“因为去年的那一场大雪,南蛮的情况相当严重,已经抢杀好几次。”
“好在有外祖父保护那儿的百姓,才不至于死伤太多。”
“他们还没个像诸寻桃一样的人物替他们挽回损失,所以抢杀都不能让他们维持生计。”
等真得撑不下去了,与其等死,南蛮必然会像诸寻桃说的那样,侵略大雍朝疆土。
所以,诸寻桃做的好事越多,越保大雍朝的平安,南蛮自然会容不下诸寻桃,欲对诸寻桃除之而后快就一点都不奇怪了。
“未必。”
萧景湛的想法跟太子的不一样,
“南蛮的确有可疑,但是自已人的嫌疑同样不小。”
“怎么会,谁?”
太子的脸一黑,实在是不愿意承认大雍朝内还有人会想除掉诸寻桃这样的人物。
凭诸寻桃做的事,还想杀,而且是坚持更要杀了诸寻桃的人只怕是没心没肝的。
萧景湛提醒太子:“夭夭做的事情越是利国利民,稳固江山,那么太子你的地位自然是更不可动摇了。

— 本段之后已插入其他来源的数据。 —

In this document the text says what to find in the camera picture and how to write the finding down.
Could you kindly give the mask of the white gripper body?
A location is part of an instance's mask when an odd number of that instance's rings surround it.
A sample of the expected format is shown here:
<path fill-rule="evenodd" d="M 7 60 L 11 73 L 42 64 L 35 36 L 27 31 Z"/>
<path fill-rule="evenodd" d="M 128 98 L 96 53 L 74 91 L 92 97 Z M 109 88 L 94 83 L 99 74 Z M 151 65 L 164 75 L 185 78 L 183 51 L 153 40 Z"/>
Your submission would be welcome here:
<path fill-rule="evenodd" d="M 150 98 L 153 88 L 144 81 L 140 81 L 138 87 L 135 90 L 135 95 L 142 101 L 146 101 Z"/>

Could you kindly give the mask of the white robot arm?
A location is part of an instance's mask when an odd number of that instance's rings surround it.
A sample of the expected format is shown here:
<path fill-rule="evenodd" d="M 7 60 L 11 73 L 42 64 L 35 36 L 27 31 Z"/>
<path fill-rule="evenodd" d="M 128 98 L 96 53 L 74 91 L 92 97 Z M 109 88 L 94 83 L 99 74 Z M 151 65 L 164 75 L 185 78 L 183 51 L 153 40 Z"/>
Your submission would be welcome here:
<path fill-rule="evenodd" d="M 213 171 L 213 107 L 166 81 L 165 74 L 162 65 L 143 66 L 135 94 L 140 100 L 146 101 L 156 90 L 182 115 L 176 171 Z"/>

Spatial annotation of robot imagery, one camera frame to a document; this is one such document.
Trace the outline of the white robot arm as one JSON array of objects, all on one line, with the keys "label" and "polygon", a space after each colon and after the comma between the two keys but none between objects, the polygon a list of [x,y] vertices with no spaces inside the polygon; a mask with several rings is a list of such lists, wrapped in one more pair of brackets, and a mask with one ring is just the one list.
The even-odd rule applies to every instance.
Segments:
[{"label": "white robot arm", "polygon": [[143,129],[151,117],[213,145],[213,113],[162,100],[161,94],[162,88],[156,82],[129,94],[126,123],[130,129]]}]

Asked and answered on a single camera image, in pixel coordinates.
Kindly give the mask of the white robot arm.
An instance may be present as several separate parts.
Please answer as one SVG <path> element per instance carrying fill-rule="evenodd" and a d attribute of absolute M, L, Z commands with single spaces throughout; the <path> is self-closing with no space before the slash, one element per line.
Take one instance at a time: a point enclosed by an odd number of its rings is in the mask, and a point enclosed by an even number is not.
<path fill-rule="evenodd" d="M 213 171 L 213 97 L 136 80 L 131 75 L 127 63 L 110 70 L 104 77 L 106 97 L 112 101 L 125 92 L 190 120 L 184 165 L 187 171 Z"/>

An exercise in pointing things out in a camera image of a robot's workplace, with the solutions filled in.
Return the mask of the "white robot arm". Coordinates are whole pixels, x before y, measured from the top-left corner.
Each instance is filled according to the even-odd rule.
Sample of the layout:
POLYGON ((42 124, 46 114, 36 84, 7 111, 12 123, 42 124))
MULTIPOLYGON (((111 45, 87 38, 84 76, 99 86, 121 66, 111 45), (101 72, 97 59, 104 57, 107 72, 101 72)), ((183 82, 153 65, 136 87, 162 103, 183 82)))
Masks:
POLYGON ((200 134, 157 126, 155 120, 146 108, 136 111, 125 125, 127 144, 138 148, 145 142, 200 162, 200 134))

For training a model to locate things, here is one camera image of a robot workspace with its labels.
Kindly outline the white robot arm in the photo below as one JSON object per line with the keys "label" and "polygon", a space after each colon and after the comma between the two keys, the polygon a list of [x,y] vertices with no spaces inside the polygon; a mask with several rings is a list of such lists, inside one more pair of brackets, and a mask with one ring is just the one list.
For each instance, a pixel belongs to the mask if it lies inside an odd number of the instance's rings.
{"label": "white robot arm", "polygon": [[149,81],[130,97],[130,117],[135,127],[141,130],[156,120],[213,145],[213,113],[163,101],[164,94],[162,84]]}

”
他从来没有松懈过对其他皇子的注意,也不觉得,太子的储君做得再好,其他皇子就会放弃一争雌雄的野心。
那些皇子始终是他关注的点。
能对夭夭下如此狠手的人,除了南蛮之外,四皇子和五皇子不是没有嫌疑。
太子没有提这些人,那么只能由萧景湛来开这个头了。
“这……”
换作以前,尤其是还没认识诸寻桃的时候,太子不敢有一时半刻的放松,
对他的那些弟弟们,更是戒备不已,哪怕是年纪小的,都不敢太放心。